Bob Wayne noticed that in Fort Worth, Texas, not all stores were getting the same comics. "Some outlets had one spinner rack and that was the basic DC and Marvel stuff, and some Harvey stuff," he explained. "You really wanted to find a retailer who was moving enough comics that they had two spinner racks, because those were the retailers who got everything. You would not have known that a lot of things even existed if you were only shopping at some place that only had one spinner rack."
Wayne was buying comics new and old to meet future demand. "I would just cherry pick what I found in used bookstores or even on the newsstand, based on my youthful assumptions of what people were going to want later or overlook," he told us.
All three frequented flea markets, garage sales, used bookstores, and other venues where comic collections occasionally passed through, sometimes finding a big score. Schanes described biking to a San Diego flea market in 1971 as a 13-year-old with his 17-year-old brother Steve where they ended up buying about 1,000 comics from a woman with a surfer van for $50, which kicked off their back issue business. By the end of the next weekend, they’d sold over $1,000 worth of comics from the collection to local collectors and were in business as comic dealers.
The first comic conventions were starting to emerge, and that was a place to find comics they needed and to sell to like-minded collectors. As a teenager, Goldstein started setting up at Phil Seuling’s monthly shows. He described his customers at those events, "They were people like me who might have missed an issue on a newsstand, or maybe their local newsstand or candy store just never even got an issue."
All three of the people we talked great up in cities that were home to early conventions: Seuling’s monthly and annual shows, and Creation Conventions, in New York City; D-Con in Dallas; and, of course, San Diego Comic-Con in San Diego.
The 1972 Seuling July 4th convention in New York City was a watershed moment for comics fandom. "That was just a giant event where there were a lot of creators and publishers," Goldstein recalled. "Just New York still being the central pub of comic book publishing, it just seemed to be that everybody I'd ever heard about or everybody I'd wanted to meet somehow was at the convention. To this day, when I opened my little autograph section of that book, I'm stunned at 12-year-old Greg and who I managed to meet and talk to."
Eventually, some comic dealers made their way to the local ID wholesalers to buy new comics. Wayne described going to both of the local ID wholesalers (for Fort Worth and Dallas) with friends who were paperback rack jobbers to buy new comics and magazines.
After they opened their store, the Schanes brothers (still in their teens) became big comics customers of San Diego Periodicals, the local ID wholesaler in San Diego, which eventually led to problems. They were hitting the ID warehouse the first day the new comics hit the packing line, picking the comics in good condition (not the ones on the outside of the bundles of 50 as they came from the printer) and getting the titles they wanted in the appropriate quantities.

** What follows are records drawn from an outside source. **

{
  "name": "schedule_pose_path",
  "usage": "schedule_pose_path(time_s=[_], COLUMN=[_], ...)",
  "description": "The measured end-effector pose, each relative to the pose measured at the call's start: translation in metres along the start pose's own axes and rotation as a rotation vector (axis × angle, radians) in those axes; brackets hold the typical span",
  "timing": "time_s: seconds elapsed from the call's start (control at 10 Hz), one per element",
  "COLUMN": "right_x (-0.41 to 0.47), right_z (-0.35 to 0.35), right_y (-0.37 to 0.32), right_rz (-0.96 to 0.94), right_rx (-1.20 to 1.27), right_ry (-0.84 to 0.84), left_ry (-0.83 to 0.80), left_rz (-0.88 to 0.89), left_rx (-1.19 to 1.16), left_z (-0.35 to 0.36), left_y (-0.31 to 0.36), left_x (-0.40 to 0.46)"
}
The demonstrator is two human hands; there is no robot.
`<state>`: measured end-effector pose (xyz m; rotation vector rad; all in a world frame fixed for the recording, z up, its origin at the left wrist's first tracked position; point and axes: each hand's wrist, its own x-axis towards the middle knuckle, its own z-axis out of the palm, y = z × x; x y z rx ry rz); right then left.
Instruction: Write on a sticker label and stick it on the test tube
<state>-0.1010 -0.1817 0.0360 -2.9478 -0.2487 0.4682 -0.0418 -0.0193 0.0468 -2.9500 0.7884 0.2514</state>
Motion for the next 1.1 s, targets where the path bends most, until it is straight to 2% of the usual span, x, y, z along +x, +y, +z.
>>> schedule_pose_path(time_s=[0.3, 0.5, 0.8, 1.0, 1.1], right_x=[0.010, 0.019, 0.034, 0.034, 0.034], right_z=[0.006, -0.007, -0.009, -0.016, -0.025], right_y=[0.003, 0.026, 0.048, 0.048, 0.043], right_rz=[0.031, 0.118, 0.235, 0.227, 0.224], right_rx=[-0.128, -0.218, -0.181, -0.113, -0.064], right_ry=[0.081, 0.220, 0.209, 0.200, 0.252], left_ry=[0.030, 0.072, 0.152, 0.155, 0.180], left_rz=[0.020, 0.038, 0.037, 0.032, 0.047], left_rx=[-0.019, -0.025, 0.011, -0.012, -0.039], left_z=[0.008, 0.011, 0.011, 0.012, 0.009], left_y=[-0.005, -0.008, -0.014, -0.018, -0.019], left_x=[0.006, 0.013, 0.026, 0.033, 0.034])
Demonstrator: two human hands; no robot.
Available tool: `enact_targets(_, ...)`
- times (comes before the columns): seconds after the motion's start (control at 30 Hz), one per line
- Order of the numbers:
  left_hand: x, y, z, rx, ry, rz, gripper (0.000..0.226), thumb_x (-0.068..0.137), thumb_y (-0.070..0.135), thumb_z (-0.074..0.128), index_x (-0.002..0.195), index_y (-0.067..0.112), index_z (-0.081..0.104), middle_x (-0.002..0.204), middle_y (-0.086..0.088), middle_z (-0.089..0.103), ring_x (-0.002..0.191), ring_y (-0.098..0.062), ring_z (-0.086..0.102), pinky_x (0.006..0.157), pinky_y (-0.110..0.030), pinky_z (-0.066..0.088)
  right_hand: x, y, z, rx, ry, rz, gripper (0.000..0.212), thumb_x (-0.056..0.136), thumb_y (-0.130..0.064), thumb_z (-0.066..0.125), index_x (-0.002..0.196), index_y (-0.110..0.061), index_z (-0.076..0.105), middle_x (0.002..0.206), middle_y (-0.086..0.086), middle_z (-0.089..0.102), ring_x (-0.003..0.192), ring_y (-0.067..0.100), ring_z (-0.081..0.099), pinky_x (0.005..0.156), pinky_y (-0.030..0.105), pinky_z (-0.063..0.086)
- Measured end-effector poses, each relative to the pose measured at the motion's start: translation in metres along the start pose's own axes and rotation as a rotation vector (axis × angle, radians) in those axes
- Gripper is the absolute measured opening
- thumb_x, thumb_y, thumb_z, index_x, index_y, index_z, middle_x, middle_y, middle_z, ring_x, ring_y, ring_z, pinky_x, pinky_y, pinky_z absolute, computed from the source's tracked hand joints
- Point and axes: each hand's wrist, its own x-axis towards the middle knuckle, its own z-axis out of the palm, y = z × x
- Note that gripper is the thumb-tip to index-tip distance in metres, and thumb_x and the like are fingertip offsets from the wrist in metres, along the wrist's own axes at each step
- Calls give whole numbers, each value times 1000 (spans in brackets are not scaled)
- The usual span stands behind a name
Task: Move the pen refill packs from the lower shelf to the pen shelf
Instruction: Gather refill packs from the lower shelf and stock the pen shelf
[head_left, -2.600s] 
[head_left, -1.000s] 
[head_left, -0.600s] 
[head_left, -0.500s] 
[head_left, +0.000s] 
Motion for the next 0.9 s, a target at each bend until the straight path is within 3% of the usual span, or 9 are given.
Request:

"We started buying some books there and more and more books there," Schanes said. "It ended up being we were buying about two thirds of all the comics being shipped to San Diego."
With their bigger volume, the Schanes brother were able to talk the local wholesaler into giving them 25% off, better than the 20% off they gave most comic accounts. Then they made the mistake of asking for 30% off. "I’m not doing it,” the local wholesaler told them. "In fact, I don't want to sell to you anymore." When they asked how they could get comics, he jokingly told them to call Marvel and DC. The joke ended up being on the ID, as by that time the publishers were referring comic accounts to Sea Gate Distributors, the new company set up by Phil Seuling and Jonni Levas.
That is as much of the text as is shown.